Quand on entendait le fabuleux apport mélodique de Love and Only Love, on se disait que Neil pouvait rivaliser avec les Beatles. Quand Young, Frank «Poncho» Sampedro, Billy Talbot et Ralph Molina harmonisaient leur voix durant The Singer and the Song, l’héritage de Crosby Stills Nash and Young était patent. Et quand on sifflotait avec eux durant Walk Like a Giant, on se disait que Young faisait un clin d’œil à Young Folks, de Peter Bjorn & John, groupe des années 2000 bien de son temps.
Et pour bonne mesure, nous avons même eu droit à une version atomique de Mr. Soul, de Buffalo Springfield, bastion de jeunesse du grand Neil. C’est dans cette mouture sonore du genre apocalyptique que Crazy Horse trouve sa pertinence, avec les excès que cela comporte.
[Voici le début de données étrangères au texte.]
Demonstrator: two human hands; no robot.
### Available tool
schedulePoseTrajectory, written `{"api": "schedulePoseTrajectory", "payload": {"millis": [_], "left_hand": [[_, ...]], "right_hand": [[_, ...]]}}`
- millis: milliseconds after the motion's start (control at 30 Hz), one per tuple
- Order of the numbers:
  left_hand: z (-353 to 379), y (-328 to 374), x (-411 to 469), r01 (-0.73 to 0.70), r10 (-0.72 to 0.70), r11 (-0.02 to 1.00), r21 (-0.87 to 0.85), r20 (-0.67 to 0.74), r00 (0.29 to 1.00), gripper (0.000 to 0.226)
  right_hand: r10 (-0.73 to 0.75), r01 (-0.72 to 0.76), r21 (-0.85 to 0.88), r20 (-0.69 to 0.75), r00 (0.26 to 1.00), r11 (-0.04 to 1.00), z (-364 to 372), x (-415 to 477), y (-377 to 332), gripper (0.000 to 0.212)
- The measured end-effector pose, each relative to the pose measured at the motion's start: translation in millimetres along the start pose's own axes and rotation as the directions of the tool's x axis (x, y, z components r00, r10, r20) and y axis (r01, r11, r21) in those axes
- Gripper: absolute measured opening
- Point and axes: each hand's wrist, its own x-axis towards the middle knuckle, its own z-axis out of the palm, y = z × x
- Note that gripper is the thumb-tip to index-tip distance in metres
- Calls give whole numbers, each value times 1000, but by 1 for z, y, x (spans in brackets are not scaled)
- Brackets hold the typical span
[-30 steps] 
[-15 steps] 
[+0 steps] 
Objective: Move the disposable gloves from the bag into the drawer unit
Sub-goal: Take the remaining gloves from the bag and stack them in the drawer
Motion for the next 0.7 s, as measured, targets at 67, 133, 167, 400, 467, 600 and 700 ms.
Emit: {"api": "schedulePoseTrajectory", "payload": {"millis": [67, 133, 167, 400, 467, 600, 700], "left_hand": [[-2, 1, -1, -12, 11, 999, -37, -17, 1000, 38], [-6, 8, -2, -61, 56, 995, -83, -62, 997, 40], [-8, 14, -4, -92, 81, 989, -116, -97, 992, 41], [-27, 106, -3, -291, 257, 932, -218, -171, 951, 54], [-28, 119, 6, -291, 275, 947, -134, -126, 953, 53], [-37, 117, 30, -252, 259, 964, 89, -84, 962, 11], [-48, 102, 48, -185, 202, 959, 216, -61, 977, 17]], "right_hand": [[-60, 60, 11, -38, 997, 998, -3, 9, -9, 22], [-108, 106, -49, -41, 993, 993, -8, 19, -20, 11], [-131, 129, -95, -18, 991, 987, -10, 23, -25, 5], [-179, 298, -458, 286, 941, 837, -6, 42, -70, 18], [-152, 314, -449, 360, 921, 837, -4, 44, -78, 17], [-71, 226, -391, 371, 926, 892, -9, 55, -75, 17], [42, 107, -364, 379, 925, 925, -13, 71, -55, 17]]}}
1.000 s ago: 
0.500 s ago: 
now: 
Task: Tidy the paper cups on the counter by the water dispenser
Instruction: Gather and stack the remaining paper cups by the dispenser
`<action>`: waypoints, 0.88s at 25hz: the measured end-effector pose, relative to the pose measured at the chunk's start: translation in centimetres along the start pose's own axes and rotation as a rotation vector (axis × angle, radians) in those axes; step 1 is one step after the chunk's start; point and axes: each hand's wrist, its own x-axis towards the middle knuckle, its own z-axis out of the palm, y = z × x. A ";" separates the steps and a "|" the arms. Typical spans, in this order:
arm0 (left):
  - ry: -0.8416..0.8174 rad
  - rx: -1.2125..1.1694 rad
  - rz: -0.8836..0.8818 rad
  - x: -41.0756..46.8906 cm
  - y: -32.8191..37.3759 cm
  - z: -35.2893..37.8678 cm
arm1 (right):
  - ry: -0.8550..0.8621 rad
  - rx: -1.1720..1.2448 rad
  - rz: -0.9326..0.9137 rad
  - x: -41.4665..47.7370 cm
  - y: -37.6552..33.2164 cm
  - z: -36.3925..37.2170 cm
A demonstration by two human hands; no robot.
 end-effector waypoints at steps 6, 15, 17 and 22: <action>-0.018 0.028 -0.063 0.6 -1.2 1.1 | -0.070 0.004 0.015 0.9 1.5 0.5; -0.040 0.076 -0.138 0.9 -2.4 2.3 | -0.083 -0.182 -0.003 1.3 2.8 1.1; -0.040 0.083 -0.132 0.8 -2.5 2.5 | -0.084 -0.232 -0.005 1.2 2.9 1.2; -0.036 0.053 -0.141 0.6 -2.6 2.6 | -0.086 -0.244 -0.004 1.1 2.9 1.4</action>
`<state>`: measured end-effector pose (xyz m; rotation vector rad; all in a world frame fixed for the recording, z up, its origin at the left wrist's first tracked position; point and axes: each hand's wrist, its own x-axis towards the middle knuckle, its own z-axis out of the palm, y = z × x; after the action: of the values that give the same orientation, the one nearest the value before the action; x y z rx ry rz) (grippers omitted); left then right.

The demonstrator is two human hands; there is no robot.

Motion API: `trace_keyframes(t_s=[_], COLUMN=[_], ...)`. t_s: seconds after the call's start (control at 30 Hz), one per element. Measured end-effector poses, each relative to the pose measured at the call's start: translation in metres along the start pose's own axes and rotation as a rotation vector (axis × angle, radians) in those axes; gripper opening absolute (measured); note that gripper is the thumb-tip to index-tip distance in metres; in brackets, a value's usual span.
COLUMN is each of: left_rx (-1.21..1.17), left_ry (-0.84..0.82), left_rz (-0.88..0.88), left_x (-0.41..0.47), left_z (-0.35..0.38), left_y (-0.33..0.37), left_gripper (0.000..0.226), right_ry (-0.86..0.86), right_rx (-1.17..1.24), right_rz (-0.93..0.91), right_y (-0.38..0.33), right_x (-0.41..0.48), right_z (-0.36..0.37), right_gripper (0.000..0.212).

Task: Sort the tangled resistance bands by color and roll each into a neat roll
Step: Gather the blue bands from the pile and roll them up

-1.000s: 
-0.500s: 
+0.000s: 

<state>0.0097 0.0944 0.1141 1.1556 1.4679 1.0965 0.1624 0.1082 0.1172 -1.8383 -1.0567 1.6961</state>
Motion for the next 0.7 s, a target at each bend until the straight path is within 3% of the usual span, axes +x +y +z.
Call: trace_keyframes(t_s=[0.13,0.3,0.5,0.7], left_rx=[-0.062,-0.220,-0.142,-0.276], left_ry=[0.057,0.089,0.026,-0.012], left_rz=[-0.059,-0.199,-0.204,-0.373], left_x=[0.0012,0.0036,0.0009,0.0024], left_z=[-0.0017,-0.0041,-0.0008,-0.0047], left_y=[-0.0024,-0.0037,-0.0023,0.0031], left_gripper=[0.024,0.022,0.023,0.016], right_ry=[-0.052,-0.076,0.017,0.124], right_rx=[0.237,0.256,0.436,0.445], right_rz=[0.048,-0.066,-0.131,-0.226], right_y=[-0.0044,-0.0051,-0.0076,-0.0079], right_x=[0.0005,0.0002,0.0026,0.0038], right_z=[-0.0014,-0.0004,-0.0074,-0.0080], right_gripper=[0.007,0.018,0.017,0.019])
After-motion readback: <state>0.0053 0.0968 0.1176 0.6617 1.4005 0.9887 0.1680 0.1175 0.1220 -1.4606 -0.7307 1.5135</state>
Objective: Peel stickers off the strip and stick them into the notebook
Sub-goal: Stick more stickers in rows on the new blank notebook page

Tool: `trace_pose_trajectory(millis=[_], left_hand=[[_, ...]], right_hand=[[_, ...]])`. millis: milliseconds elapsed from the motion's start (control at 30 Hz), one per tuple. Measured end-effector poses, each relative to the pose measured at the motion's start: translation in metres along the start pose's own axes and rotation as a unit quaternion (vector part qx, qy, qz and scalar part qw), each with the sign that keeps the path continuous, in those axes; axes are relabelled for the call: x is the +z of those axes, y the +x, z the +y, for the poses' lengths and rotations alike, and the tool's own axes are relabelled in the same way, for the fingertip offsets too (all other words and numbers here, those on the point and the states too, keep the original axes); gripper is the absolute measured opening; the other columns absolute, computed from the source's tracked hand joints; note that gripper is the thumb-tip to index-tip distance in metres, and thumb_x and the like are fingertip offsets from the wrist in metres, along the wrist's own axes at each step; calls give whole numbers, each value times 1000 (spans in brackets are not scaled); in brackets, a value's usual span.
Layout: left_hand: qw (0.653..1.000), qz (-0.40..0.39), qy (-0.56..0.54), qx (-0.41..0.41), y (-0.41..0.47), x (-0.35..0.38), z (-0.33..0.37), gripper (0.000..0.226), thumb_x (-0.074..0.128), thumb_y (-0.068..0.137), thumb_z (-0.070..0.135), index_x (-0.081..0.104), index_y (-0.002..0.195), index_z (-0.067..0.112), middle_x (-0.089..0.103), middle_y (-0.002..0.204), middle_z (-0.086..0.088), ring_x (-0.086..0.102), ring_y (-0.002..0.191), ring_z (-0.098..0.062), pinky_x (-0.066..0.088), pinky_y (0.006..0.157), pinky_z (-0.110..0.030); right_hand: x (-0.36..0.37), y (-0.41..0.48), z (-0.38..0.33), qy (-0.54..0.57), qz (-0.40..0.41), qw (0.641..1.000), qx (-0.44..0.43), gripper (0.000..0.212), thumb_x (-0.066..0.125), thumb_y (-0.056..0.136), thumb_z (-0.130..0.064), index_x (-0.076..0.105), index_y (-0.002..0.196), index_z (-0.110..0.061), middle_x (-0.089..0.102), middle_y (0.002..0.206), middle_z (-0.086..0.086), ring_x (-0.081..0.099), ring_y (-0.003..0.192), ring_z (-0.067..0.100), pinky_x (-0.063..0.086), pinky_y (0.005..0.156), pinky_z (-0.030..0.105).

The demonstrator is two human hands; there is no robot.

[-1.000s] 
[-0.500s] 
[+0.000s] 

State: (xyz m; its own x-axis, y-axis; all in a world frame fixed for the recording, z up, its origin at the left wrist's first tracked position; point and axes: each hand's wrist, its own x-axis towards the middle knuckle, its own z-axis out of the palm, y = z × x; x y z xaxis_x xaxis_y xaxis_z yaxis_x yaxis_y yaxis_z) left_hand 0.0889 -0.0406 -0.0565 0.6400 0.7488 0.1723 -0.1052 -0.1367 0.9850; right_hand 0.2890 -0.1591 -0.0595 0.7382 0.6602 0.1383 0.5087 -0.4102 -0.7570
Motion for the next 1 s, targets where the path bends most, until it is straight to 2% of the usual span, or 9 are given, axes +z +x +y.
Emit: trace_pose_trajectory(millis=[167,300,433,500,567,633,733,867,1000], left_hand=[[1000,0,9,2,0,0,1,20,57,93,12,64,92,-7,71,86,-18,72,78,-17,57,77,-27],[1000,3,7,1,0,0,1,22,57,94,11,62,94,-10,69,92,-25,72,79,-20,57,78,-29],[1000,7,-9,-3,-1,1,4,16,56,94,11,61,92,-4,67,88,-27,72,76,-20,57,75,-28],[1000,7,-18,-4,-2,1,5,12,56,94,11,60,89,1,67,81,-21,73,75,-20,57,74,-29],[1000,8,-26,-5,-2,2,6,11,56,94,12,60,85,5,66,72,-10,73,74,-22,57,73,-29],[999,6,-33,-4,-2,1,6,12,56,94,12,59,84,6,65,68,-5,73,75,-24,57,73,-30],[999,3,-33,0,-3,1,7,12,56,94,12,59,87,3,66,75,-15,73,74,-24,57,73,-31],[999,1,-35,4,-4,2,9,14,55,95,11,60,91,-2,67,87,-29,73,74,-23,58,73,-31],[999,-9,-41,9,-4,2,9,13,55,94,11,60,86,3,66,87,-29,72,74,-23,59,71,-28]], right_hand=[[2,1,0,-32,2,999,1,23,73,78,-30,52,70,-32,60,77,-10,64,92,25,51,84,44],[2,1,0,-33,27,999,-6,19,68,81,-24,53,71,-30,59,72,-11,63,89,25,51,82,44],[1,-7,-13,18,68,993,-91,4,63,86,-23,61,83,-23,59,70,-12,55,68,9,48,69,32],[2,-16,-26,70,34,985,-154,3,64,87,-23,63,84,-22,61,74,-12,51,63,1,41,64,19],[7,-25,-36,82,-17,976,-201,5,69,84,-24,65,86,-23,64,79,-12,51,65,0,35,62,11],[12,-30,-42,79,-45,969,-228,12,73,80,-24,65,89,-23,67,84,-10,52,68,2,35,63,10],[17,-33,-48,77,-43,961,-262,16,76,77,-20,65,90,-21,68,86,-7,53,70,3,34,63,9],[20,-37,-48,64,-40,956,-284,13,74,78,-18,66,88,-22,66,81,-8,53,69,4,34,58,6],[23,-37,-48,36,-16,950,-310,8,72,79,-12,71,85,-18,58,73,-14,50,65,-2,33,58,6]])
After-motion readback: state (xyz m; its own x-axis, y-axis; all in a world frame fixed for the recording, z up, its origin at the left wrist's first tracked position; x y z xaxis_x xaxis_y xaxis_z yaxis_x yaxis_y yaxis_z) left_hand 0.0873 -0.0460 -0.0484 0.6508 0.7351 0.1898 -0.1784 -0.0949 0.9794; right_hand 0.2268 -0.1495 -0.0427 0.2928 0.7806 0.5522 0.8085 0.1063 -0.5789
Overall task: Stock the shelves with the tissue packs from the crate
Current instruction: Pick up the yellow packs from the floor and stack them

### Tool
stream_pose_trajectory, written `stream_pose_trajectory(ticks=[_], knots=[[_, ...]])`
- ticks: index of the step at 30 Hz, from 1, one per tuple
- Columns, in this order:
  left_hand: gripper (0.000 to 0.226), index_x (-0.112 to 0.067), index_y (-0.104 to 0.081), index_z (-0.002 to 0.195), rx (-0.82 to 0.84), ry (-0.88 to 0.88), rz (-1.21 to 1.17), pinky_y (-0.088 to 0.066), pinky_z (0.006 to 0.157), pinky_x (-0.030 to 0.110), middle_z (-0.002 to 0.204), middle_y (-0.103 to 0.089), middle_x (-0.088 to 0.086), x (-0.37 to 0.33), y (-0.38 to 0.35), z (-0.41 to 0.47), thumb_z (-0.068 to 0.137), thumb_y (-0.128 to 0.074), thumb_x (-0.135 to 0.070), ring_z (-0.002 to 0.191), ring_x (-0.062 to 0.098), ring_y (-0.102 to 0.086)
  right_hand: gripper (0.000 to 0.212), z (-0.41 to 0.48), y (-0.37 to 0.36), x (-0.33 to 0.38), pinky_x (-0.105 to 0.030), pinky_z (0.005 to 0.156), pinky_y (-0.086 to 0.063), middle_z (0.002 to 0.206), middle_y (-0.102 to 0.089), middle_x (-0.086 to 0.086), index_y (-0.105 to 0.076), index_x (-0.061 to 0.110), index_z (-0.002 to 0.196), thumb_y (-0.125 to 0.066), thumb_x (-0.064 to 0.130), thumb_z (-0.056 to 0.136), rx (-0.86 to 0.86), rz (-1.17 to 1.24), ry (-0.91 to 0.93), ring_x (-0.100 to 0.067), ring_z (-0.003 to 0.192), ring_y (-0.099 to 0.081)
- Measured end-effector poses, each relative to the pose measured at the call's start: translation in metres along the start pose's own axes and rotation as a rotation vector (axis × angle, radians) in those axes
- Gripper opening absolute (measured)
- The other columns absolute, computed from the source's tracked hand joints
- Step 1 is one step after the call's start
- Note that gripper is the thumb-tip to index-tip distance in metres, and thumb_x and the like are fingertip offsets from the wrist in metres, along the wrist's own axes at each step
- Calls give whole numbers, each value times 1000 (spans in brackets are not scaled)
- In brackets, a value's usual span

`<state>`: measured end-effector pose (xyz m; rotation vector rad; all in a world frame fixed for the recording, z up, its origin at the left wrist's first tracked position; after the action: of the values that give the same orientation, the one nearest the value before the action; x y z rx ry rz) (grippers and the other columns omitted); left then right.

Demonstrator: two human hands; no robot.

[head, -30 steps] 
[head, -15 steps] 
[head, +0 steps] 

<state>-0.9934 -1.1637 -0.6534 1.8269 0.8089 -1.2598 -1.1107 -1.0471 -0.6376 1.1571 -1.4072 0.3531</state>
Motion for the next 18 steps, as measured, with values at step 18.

On veut bien d’une livraison explosive digne de Metallica pour Fuck’in Up et Hey Hey, My My (Into the Black), mais dans la vie, trop, c’est comme pas assez. Trop, c’étaient les huit dernières minutes de Walk Like a Giant, quand le quatuor étirait inutilement la sauce en y allant de bruitages sonores qui évoquaient ceux que l’on peut entendre sous la poupe d’un chalutier, par trois mètres de fond. On en aurait pris trois minutes… Pas huit. Nous avions dépassé le stade de la création musicale.
La prêtresse Patti
Et certains solos auraient pu être plus courts sans que personne n’y perde au change. Neil aurait dû faire comme Patti Smith, tiens. En quarante minutes bien tassées, la prêtresse a démontré une fougue supérieure à ce que j’avais vu d’elle en première partie de U2 en 2005, au Madison Square Garden, dans un contexte similaire.
Voix affutée, présence magique et pieds nus, elle a su démontrer tout son art et sa pertinence en alternant les nouvelles Fuji-San et Beneath the Southern Cross, aux monuments que sont Dancing Barefoot, Because the Night et Gloria, the Van the Man, qui était d’une puissance évocatrice à faire peur.
Mais non. Neil, lui, il avait décidé d’avoir la pédale au fond, tout le temps, ou presque. Allez… on lui pardonne ses excès. Dans le fond, on souhaite nous aussi être dans une telle forme à 67 ans. Et puis, un détour dans le garage de Neil, ça fait toujours du bien à l’âme, quoique ça laisse des traces dans le conduit auditif quand on oublie ses bouchons.